We do not find any relevancy to the theme of the book in the description which Dr. Wise gives us of Buddhism, its history and its tenets. It is somewhat out of date. The authorities quoted are not the highest, and better and more trustworthy accounts are easily accessible to the English reader. The progress of our knowledge of Buddhism during the last quarter of a century has been so great, that any writer of older date has -only a historical value. The authorities which Dr. Wise quotes have been superseded by more recent writers, and his account of Buddhism is at once irrelevant and misleading.

If we could get rid of the allusions to a Buddhist mission to Britain which abound in the third section of the book, we should have a somewhat valuable contribution to our historical knowledge in what remains. Dr.
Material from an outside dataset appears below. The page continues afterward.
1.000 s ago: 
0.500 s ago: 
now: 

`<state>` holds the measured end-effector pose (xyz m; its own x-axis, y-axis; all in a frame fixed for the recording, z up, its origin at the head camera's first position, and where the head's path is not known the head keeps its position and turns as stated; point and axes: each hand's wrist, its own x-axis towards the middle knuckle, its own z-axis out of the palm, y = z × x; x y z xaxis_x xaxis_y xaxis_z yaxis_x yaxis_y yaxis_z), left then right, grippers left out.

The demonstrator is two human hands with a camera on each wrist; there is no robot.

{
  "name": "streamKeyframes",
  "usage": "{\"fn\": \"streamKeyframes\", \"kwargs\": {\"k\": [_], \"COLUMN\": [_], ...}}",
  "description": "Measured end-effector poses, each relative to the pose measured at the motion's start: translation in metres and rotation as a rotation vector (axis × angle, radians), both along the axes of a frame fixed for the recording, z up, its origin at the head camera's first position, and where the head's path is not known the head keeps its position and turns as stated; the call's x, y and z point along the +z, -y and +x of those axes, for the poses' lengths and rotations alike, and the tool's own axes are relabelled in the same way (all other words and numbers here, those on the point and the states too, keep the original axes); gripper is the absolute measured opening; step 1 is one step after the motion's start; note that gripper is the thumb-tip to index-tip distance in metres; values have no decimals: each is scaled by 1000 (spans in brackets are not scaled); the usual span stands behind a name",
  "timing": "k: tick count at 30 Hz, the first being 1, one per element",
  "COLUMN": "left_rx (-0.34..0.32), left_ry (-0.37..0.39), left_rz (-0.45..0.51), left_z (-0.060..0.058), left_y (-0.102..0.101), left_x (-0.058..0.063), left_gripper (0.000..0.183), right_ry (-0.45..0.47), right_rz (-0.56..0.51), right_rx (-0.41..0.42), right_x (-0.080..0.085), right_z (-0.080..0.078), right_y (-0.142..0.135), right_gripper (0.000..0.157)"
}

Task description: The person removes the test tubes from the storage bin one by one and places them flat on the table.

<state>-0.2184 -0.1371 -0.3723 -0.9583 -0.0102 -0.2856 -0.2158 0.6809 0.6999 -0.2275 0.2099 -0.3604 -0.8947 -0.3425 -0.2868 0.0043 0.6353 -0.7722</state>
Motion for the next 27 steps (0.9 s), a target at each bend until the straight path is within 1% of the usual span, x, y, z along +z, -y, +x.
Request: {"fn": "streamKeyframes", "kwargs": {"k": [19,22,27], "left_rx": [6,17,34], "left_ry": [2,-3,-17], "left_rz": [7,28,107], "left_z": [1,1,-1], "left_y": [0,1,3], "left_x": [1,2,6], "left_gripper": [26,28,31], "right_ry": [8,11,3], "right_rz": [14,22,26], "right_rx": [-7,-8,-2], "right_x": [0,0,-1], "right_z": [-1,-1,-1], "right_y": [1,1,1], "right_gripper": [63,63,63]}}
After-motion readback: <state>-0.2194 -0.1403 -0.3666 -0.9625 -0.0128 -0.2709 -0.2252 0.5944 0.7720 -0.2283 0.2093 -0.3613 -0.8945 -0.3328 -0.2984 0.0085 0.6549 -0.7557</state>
Wise is on firm historical ground when he affirms that the influence of Christianify has modified the character of thelater movements, even where the Pagan symbolism still survives. Recent investigation has made this highly probable. It is likely that the symbolism of the stag-hunt may have been used, as Sir Samuel Ferguson points out, to indicate the pursuit of salvation in Christ. Dr. Joseph Anderson, of Edinburgh, has shown the Christian character of many of these sculptured stones, independently of the crosses engraved on them. With the results of these cautious men of science the results of Dr. Wise in this part of his subject largely agree. It is a pity that the vast material he has gathered has not been arranged in a more luminous order, and with greater freedom from preconceived theory. If we can separate the facts from the theory, and rearrange them so as to elicit from them the hypothesis which can explain and account for them, we shall have gained a new position for a fresh advance. But this can be done only when we have learned to disregard Dr. Wise's hypothesis of a Buddhist mission to Britain, and other irrelevant material of the same order. We repeat that if we regard the book as a collection of facts laboriously gathered and adequately illustrated, and can disregard the theories of Dr. Wise, we have a book of a very valuable kind. As a scientific construction the book is without value.